**About this task:** The listing below is to be output in its exact form.

**Collected data:**
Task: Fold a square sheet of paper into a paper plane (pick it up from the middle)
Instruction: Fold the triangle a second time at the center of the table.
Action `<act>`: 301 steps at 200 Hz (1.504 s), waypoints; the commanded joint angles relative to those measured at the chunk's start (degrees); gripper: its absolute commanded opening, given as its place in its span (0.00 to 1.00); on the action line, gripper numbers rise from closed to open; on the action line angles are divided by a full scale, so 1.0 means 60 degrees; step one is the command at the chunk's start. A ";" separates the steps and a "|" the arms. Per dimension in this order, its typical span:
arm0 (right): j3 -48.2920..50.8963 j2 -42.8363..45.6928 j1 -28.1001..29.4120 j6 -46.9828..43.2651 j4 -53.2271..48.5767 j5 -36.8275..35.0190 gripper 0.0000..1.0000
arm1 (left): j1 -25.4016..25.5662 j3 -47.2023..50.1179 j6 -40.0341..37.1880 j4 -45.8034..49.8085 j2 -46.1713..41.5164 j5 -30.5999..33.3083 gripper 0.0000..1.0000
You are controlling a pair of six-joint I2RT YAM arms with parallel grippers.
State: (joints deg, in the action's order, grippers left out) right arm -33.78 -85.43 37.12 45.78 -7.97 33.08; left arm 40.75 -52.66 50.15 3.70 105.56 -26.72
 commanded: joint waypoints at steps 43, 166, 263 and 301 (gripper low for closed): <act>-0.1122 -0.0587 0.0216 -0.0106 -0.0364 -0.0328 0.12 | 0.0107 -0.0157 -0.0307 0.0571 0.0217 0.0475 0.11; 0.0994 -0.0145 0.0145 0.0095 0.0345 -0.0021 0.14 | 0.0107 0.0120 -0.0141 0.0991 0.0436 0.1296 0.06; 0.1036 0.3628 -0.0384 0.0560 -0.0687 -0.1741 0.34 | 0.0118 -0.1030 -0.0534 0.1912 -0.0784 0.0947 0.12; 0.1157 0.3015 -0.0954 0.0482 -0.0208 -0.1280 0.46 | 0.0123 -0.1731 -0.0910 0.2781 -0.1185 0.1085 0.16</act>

**Task answer:**
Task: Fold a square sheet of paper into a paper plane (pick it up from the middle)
Instruction: Fold the triangle a second time at the center of the table.
Action `<act>`: 301 steps at 200 Hz (1.504 s), waypoints; the commanded joint angles relative to those measured at the chunk's start (degrees); gripper: its absolute commanded opening, given as its place in its span (0.00 to 1.00); on the action line, gripper numbers rise from closed to open; on the action line angles are divided by a full scale, so 1.0 means 60 degrees; step one is the command at the chunk's start. A ";" separates the steps and a "|" the arms. Per dimension in this order, its typical span:
arm0 (right): j3 -48.2920..50.8963 j2 -42.8363..45.6928 j1 -28.1001..29.4120 j6 -46.9828..43.2651 j4 -53.2271..48.5767 j5 -36.8275..35.0190 gripper 0.0000..1.0000
arm1 (left): j1 -25.4016..25.5662 j3 -47.2023..50.1179 j6 -40.0341..37.1880 j4 -45.8034..49.8085 j2 -46.1713..41.5164 j5 -30.5999..33.3083 gripper 0.0000..1.0000
You are controlling a pair of six-joint I2RT YAM arms with parallel grippers.
State: (joints deg, in the action's order, grippers left out) right arm -33.78 -85.43 37.12 45.78 -7.97 33.08; left arm 40.75 -52.66 50.15 3.70 105.56 -26.72
 commanded: joint waypoints at steps 43, 166, 263 and 301 (gripper low for closed): <act>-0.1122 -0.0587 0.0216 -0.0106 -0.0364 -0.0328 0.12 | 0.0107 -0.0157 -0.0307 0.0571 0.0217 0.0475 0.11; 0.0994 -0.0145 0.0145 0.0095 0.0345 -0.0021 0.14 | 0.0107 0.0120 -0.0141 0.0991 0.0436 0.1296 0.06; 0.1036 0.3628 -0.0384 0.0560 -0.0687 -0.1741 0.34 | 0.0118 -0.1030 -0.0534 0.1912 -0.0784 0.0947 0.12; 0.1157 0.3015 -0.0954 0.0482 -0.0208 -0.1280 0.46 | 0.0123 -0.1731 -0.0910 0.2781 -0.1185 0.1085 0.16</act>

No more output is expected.